Characterization of the Interaction Domains between the Phosphoprotein and the Nucleoprotein of Human Metapneumovirus

Hortense Decool  1 Benjamin Bardiaux  2 Luis Checa Ruano  2 Olivier Sperandio  2   3 Jenna Fix  1 Irina Gutsche  4 Charles-Adrien Richard  1 Monika Bajorek  1 Jean-François Eléouët  1 Marie Galloux  1
Affiliations

Characterization of the Interaction Domains between the Phosphoprotein and the Nucleoprotein of Human Metapneumovirus

Hortense Decool et al. J Virol. .

Abstract

Human metapneumovirus (HMPV) causes severe respiratory diseases in young children. The HMPV RNA genome is encapsidated by the viral nucleoprotein (N), forming an RNA-N complex (NNuc), which serves as the template for genome replication and mRNA transcription by the RNA-dependent RNA polymerase (RdRp). The RdRp is formed by the association of the large polymerase subunit (L), which has RNA polymerase, capping, and methyltransferase activities, and the tetrameric phosphoprotein (P). P plays a central role in the RdRp complex by binding to NNuc and L, allowing the attachment of the L polymerase to the NNuc template. During infection these proteins concentrate in cytoplasmic inclusion bodies (IBs) where viral RNA synthesis occurs. By analogy to the closely related pneumovirus respiratory syncytial virus (RSV), it is likely that the formation of IBs depends on the interaction between HMPV P and NNuc, which has not been demonstrated yet. Here, we finely characterized the binding P-NNuc interaction domains by using recombinant proteins, combined with a functional assay for the polymerase complex activity, and the study of the recruitment of these proteins to IBs by immunofluorescence. We show that the last 6 C-terminal residues of HMPV P are necessary and sufficient for binding to NNuc and that P binds to the N-terminal domain of N (NNTD), and we identified conserved N residues critical for the interaction. Our results allowed us to propose a structural model for the HMPV P-NNuc interaction.
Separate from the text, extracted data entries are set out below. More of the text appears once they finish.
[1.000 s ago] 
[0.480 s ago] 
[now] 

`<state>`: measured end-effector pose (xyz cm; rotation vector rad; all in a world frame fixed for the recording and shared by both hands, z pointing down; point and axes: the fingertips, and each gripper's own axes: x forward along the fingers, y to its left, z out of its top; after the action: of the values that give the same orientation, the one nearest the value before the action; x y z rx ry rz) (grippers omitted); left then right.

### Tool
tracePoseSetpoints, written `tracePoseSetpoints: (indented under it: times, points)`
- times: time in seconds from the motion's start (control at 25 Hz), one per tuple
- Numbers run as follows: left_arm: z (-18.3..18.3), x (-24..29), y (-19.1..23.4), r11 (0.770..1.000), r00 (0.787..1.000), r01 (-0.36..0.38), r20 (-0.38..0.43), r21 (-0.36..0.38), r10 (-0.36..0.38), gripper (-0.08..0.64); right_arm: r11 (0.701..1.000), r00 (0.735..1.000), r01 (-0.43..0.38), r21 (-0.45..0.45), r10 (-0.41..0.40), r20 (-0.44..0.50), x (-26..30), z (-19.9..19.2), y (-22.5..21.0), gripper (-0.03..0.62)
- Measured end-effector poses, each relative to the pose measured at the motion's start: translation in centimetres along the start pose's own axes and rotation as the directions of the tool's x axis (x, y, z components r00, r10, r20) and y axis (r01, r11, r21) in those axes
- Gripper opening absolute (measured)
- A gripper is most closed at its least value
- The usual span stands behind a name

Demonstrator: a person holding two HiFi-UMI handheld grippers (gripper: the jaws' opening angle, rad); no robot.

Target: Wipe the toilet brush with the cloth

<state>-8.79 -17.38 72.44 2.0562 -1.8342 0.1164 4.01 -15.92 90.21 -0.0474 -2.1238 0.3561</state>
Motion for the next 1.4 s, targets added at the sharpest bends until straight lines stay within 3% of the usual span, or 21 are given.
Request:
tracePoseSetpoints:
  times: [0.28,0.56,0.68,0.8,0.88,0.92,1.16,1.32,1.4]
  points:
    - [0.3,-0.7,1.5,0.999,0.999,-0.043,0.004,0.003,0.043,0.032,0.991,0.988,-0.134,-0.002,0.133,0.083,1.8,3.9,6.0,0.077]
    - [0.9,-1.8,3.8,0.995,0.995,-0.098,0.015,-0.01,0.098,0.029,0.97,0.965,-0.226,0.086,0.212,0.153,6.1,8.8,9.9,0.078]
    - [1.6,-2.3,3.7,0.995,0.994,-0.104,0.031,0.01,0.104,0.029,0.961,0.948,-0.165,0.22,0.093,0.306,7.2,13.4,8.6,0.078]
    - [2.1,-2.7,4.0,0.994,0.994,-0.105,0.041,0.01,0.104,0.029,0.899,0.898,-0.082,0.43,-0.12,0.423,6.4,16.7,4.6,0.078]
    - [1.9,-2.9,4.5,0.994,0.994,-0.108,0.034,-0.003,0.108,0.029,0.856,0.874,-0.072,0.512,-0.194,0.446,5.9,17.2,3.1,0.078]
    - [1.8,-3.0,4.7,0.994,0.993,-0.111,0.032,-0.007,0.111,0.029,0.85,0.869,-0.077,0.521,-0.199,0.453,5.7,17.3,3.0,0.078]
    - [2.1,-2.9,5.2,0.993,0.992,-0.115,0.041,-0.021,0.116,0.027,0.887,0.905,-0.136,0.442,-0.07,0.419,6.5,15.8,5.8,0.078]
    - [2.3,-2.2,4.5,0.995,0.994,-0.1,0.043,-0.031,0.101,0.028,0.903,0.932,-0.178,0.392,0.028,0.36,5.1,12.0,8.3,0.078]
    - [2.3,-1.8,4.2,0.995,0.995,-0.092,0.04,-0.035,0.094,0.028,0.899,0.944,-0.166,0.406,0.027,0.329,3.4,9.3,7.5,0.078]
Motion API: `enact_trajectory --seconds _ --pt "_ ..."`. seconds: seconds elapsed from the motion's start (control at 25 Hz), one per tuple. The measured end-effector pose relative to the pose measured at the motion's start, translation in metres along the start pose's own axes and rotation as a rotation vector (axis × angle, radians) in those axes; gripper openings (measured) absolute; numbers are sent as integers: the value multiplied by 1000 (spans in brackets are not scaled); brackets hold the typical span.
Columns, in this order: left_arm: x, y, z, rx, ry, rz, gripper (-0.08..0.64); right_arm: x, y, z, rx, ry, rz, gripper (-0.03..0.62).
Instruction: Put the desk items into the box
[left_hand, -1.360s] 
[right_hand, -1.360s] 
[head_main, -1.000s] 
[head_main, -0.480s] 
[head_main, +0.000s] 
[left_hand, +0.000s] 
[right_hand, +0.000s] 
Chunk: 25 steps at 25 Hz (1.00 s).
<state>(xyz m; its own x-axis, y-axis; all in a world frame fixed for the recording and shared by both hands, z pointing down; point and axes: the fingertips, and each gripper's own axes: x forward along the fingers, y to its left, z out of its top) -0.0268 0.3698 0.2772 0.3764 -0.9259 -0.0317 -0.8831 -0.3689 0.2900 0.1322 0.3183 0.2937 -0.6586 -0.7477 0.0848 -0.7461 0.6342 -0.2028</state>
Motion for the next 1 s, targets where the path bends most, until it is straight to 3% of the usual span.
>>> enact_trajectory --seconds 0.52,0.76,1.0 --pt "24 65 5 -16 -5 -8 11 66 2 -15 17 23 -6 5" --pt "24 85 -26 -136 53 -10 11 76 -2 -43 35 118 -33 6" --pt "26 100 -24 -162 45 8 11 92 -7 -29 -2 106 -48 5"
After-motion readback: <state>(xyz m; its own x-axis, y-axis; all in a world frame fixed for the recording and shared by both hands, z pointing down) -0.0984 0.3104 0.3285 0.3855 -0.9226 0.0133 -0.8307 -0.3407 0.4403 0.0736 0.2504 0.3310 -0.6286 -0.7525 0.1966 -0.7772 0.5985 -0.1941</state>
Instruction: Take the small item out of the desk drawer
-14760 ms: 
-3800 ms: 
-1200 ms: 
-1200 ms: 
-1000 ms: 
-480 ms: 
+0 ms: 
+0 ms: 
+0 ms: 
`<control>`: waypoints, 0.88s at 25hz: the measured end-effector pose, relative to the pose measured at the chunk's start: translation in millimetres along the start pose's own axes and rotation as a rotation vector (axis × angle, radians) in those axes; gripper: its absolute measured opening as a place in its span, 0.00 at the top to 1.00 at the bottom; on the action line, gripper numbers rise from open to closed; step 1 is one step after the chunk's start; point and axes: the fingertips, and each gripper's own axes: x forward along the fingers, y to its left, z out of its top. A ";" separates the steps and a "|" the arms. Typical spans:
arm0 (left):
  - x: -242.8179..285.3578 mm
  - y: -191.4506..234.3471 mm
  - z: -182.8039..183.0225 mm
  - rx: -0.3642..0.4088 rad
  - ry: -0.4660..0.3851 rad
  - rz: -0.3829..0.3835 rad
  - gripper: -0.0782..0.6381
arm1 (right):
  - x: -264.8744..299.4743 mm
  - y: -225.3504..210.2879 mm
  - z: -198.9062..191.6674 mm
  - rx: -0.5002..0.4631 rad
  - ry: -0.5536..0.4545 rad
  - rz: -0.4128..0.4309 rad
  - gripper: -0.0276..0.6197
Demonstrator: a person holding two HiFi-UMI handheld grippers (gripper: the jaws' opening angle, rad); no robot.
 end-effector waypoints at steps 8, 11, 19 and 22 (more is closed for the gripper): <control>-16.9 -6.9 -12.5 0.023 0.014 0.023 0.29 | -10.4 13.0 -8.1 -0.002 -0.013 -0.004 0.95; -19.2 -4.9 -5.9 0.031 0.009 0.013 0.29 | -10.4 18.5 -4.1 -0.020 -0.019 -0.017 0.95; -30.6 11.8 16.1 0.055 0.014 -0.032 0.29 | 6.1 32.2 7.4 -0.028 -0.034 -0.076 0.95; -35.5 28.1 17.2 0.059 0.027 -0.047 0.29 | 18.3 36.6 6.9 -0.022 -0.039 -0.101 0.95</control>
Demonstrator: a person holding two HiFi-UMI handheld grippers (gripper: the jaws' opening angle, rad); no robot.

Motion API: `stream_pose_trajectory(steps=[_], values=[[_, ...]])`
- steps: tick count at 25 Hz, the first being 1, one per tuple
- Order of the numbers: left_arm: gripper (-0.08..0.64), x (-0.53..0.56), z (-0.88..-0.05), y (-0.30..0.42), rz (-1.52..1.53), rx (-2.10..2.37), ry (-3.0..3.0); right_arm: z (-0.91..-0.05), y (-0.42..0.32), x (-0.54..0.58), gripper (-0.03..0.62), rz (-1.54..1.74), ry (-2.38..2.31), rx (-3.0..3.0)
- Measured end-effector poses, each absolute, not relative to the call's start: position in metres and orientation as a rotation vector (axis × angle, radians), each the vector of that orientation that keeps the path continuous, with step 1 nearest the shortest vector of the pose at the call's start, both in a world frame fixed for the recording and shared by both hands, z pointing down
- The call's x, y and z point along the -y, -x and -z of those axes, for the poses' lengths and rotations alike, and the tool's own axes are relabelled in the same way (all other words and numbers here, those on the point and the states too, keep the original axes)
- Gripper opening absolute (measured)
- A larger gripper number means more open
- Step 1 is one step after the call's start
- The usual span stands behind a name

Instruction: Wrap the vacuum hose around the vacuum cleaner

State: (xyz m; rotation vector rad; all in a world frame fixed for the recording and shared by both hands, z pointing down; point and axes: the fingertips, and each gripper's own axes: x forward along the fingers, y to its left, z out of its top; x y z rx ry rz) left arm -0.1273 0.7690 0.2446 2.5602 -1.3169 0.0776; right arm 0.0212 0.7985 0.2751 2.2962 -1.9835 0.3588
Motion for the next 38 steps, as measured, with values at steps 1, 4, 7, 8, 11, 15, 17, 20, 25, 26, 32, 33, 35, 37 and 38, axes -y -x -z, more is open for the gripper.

IMPORTANCE Human metapneumovirus (HMPV) is a leading cause of severe respiratory infections in children but also affects human populations of all ages worldwide. Currently, no vaccine or efficient antiviral treatments are available for this pneumovirus. A better understanding of the molecular mechanisms involved in viral replication could help the design or discovery of specific antiviral compounds. In this work, we have investigated the interaction between two major viral proteins involved in HMPV RNA synthesis, the N and P proteins. We finely characterized their domains of interaction and identified a pocket on the surface of the N protein, a potential target of choice for the design of compounds interfering with N-P complexes and inhibiting viral replication.

Keywords: HMPV; nucleoprotein; phosphoprotein; protein-protein interaction; structural modeling.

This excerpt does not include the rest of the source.